North Carolina: (1653 – Proprietary (non-active) --> Royal – Southern)

  • 1700: only 4,000 predominantly English freeholders, with African/Native slaves Semi-isolated; communication by land almost impossible; shipping trade to New England, Virginia, and Bermuda.
  • 1712 - NC became a distinct colony from SC.
  • War with Native Tuscarora soon devastated the colony most desperate situation: few slaves, widely scattered population, very rural.
  • Became a Royal colony in 1729 – development picked up dramatically.
  • Immigration was from Germany and Sotland/Ireland, mostly in the piedmont (interior) down valleys from Virginia.
  • Baptists, Quakers, and then Methodists became numerous – in the west, Presbyterians and Lutherans in the east.
  • There were never more than 20 clergy in the whole colony before the Revolution The situation in the colony was desperate for clergy – which helps explain why there were so few: Salary was set at £30 by the mid-century.
  • One indefatigable missionary, Clement Hall, traveled 14,000 miles over eight years, and baptize over 6,000 children, and over 150 adults; preached 675 sermons!

South Carolina: (1663 – Proprietary --> Royal – Southern)

  • 1663 Charles II granted territory south of VA to the eight "Lords Proprietor".
  • 1669, the "Fundamental Constitution," the work of John Locke commissioned by Anthony Ashley-Cooper,Lord Shaftesbury, was published.
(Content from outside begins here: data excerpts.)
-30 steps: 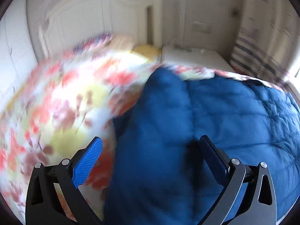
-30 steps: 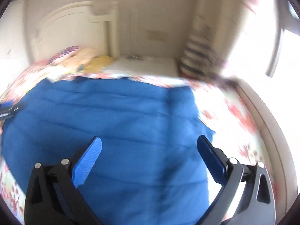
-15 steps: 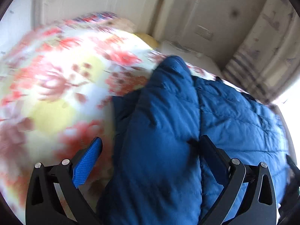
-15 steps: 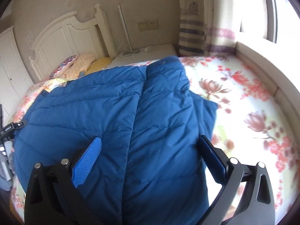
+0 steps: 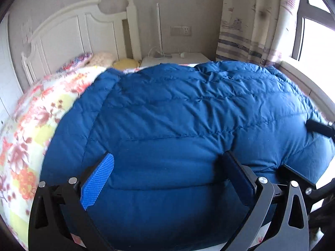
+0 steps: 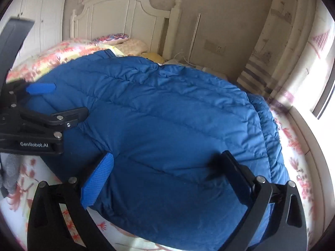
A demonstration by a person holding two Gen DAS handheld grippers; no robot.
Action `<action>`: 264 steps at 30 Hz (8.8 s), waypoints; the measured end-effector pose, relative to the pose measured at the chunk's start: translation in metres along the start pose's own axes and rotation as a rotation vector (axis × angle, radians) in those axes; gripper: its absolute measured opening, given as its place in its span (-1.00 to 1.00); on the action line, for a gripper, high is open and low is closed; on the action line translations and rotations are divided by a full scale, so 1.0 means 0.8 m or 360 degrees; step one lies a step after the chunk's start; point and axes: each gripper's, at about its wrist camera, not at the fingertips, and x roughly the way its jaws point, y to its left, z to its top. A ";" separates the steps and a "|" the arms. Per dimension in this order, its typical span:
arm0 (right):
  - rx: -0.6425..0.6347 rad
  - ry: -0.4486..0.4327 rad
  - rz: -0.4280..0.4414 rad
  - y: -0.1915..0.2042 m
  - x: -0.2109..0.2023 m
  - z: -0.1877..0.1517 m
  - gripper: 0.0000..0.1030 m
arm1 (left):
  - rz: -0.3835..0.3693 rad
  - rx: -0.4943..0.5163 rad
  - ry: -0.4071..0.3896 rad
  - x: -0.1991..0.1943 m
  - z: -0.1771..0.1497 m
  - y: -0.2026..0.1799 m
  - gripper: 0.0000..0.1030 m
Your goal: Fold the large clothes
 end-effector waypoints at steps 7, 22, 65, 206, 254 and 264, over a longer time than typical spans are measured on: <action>0.0585 0.0040 0.0086 -0.117 -0.050 -0.051 0.95 | 0.0098 -0.0212 -0.0019 -0.023 -0.023 0.080 0.91; 0.1142 0.0198 0.0393 -0.134 -0.098 -0.146 0.92 | 0.0032 -0.0468 0.0071 -0.007 -0.033 0.139 0.91; 0.1683 -0.0680 0.0537 -0.216 -0.223 -0.176 -0.50 | -0.0133 0.0378 0.0077 -0.023 -0.005 -0.165 0.91; -0.0170 0.0504 0.0373 -0.012 0.118 0.205 0.45 | -0.0379 -0.0330 0.0148 0.062 0.087 0.124 0.88; -0.0946 0.0569 0.0505 0.210 0.109 0.200 -0.07 | -0.0529 -0.0316 -0.0087 -0.141 -0.047 0.134 0.87; -0.0946 0.0426 0.0368 0.215 0.068 0.206 0.02 | -0.0751 -0.0507 0.0190 -0.063 -0.099 0.141 0.91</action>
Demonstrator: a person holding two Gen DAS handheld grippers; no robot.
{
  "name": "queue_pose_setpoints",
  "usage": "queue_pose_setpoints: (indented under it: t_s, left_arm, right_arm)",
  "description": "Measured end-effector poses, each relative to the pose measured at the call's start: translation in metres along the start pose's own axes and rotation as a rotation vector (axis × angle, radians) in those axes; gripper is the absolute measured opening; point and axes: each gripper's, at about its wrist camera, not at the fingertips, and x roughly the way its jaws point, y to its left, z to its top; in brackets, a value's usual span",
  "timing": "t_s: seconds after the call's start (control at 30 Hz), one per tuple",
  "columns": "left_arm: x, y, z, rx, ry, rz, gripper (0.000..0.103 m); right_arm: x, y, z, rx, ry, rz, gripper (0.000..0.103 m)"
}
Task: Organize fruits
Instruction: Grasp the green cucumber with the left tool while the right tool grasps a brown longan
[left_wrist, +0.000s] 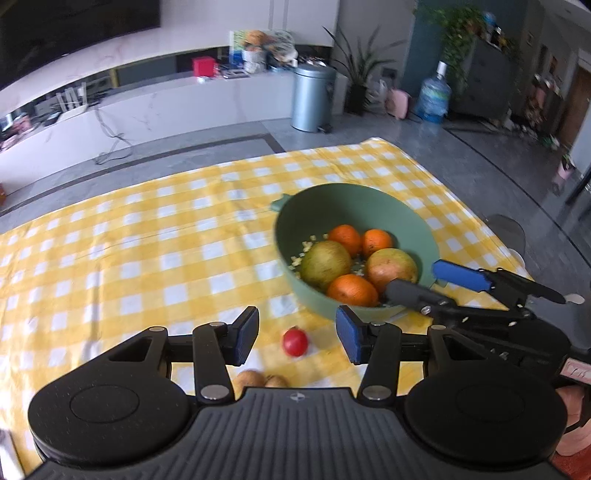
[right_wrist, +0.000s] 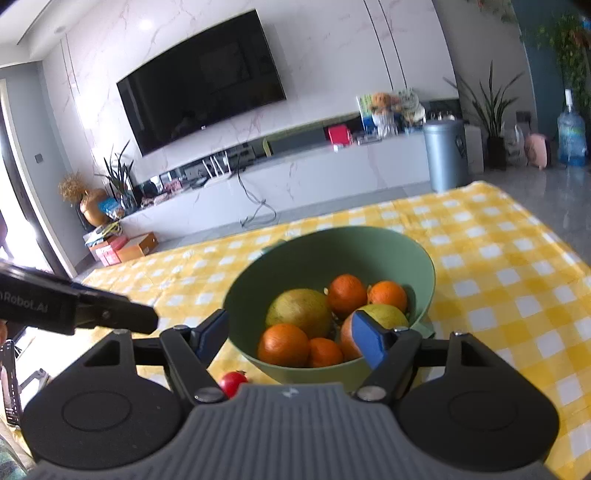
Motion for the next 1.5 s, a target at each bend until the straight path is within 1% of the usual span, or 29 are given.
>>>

It provided for minimal civil rights, but was never ratified.
  • The Colony’s Governor and Council (appointed by Proprietors)  elected an assembly of freeholders.
  • 1670, Charleston founded – became the seat of trade and eventually government C of E was the official church, though there were Huguenots (Edict of Nantes 1685) and Scotch-Irish Presbyterians
  • 1681 – first church erected.
  • 1696 – First rector installed – Samuel Marshall – salary = £150 About 1700 – there were C of E clergy in Charleston, and 1 clergy for all the rest of the colony!
  • In 1700, a dissenter friendly priest – Edward Marston - came to St Philips – and nearly undid it. Legislation in 1704 required an oath of Allegiance and Supremacy for all members of Assembly: Marston spoke out against this; the Vestry withheld his salary; Marston was removed by a commission on complaint of Vestry.
  • 5000 residents – but “the soberest, most numerous, and richest people of the province” were dissenters from Church of England.
  • 1701 SPG began to support work in SC.
  • 1706 steps were taken for the support of the Church
  • 1707 Bp of London sent out a Commissary, Gideon Johnson;
  • 1711, Church of St. Philip built on its present site; Johnson served as Rector of St. Philips, Charleston
  • A school was founded in 1711 by the SPG
  • More churches were set up by SPG missionaries
  • Communion was celebrated once a quarter in the country, once a month in Charleston.
  • Samuel Thomas ministered to the Yamassee Indians and at Goose Creek parish.
  • The Rev. Francis Le Jau carried out extensive ministry to the black slave population, but was opposed by the planters 1
  • 712 – Assembly approved of the baptism of African or Native slaves – but contended that such would not imply manumission.
  • 1719 – Alexander Garden became Commissary and Rector of St Philips. He brought order and stability to the ministry and expanded its work. John Wesley attended a clergy gathering in Charleston in 1737 under Garden. Garden became a friend and supporter of George Whitefield.
  • 1742 – Garden was forced to suspend Whitefield despite being friends. Nevertheless, Methodist preaching rapidly gained many new adherents – especially to the west.
  • 1751 – Parish divided, and St. Michael’s was established in the south of the city.
  • By 1756, annual salaries were at £200, and the help of the SPG was no longer needed.
  • SC became one of the wealthiest and best organized of the colonies and their products were highly prized in England; C of E adherents were less than half the population, but energetic and well able to support the Church and its work.

New Jersey (1664 – Proprietary --> Royal – Middle)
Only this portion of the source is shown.